Hay siglos de tradición respirando entre los puestos improvisados. Mesas cubiertas con telas gastadas, cajas de frutas que ahora sostienen objetos improbables, manos que ordenan y desordenan mercancías mientras llaman al que pasa. No importa demasiado lo que uno haya ido a buscar. De hecho, muchas veces ni siquiera se va con una idea clara. Y, aun así, siempre aparece algo. "Congrio colorado", una herramienta largamente buscada, un libro que nadie más parecía querer, una prenda que inexplicablemente termina pareciendo necesaria. Uno llega con las manos vacías y, casi sin darse cuenta, termina llevándose algo a casa.
En ese territorio la ley de la oferta no es fría economía: es conversación. El regateo no es una disputa, sino una especie de juego antiguo: "fresquitas mis lechugas (mientras desgaja hojas mustias). Una danza breve entre quien vende y quien mira, entre el “llévelo, casero” y el “ya, pero bájele un poco” entre el redondeo y la yapa. A veces la diferencia final es mínima, casi simbólica, pero el intercambio deja la sensación de haber participado en algo más humano que una simple compra.

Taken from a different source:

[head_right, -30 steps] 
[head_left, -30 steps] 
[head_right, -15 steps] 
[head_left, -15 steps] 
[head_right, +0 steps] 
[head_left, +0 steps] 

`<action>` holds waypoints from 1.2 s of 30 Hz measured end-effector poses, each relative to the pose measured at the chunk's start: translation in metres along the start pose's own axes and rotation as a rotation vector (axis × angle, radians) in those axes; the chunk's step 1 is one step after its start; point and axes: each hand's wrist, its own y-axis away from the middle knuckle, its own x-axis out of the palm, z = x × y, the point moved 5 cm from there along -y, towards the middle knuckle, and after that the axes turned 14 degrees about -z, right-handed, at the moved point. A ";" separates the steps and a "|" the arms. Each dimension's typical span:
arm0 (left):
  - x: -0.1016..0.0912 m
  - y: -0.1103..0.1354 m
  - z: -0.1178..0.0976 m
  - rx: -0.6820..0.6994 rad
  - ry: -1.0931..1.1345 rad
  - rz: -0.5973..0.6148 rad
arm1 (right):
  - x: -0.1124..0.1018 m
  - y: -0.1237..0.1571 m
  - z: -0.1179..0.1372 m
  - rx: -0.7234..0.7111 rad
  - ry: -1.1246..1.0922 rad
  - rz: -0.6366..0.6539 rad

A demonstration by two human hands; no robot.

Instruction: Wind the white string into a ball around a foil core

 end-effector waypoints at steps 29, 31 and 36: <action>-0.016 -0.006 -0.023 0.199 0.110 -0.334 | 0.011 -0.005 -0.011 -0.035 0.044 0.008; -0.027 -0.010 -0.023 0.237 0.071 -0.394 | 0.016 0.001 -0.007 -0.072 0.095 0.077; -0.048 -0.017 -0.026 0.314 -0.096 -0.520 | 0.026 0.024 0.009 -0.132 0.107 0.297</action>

Y luego están los sentidos. Los olores de frutas maduras, ceviches o frituras que se cuelan desde algún puesto cercano. Los colores: montañas de ropa, verduras brillantes, juguetes desordenados. Todo compite por tu atención. Todo te habla al mismo tiempo. En medio de ese aluvión, los frenos del bolsillo se relajan un poco, como si la lógica cotidiana quedara suspendida por un rato.
Recorrer ferias y pulgas tiene algo de experiencia casi hipnótica. Es caótico, sí, pero también sorprendentemente vital. Uno camina entre voces, risas, discusiones y ofertas gritadas al aire, y al final comprende que ese desorden es, en realidad, una forma de vida latiendo a la vista de todos.
Tal vez por eso, cuando uno se va, no solo lleva una bolsa con algo adentro. También se lleva una sensación extraña y reconfortante: la de haber pasado por un lugar donde el mundo donde el tiempo psrece congelado, por un momento, parecía más cercano, más humano, más despierto.